Exercise brief:
Print exactly the lines below between the line holding "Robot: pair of" and the line holding "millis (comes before", inclusive, and nothing more.

Given data:
**********

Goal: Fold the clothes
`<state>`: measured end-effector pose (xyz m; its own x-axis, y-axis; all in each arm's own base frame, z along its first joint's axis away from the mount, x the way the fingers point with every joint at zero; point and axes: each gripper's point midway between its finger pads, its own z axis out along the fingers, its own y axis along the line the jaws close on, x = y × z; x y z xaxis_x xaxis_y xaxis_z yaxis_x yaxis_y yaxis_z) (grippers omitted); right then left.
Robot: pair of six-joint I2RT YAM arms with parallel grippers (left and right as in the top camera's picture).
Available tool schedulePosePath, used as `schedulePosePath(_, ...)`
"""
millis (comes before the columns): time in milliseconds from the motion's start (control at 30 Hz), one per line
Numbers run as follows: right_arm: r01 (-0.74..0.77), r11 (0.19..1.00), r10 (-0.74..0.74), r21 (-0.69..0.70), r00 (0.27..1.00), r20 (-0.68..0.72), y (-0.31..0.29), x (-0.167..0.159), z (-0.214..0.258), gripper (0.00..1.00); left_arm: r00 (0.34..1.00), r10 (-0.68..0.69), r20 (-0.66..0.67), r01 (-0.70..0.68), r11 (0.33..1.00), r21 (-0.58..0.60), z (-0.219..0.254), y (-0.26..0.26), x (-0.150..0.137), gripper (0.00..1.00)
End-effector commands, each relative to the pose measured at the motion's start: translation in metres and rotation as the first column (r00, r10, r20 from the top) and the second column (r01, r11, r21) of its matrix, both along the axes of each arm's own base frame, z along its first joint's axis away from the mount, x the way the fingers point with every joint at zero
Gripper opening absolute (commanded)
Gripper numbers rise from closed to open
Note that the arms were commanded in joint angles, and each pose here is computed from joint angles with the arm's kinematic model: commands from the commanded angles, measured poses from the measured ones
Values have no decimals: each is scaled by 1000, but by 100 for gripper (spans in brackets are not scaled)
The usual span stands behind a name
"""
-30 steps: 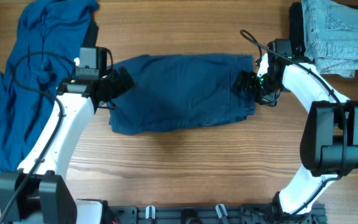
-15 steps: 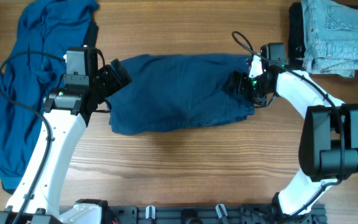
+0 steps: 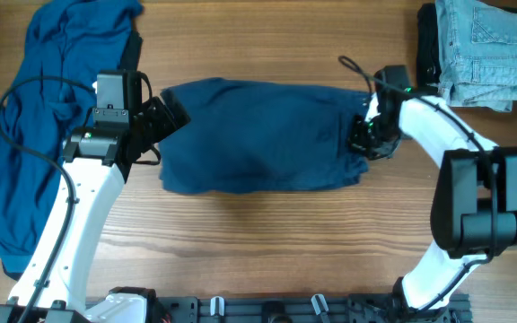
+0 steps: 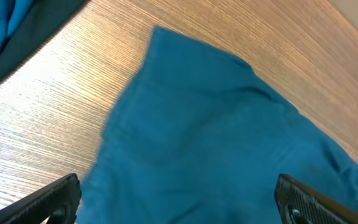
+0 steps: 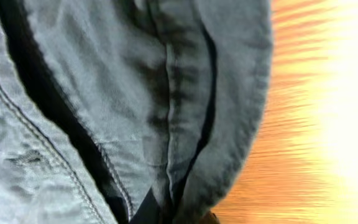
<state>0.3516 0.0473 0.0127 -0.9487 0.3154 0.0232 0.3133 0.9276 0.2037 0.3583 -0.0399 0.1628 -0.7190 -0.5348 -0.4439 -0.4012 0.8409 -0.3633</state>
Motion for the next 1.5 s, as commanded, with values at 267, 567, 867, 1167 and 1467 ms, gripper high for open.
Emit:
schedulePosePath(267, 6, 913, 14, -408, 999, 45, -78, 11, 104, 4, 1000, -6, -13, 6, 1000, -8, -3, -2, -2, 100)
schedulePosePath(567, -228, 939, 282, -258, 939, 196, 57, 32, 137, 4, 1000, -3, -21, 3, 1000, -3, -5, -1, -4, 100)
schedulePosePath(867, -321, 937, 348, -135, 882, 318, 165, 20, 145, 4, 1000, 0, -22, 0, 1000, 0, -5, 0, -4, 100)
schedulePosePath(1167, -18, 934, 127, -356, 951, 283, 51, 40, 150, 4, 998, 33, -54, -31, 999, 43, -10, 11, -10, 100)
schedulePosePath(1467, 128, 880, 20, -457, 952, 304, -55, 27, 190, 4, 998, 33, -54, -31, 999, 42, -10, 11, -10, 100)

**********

Answer to this problem:
Robot: pair of six-joint I2RT YAM arms with parallel grippers (left and right as in the top camera's picture).
Available tool schedulePosePath, used as `schedulePosePath(_, ...)`
"""
millis (comes before the columns): time in milliseconds from the motion's start (control at 30 Hz), one per line

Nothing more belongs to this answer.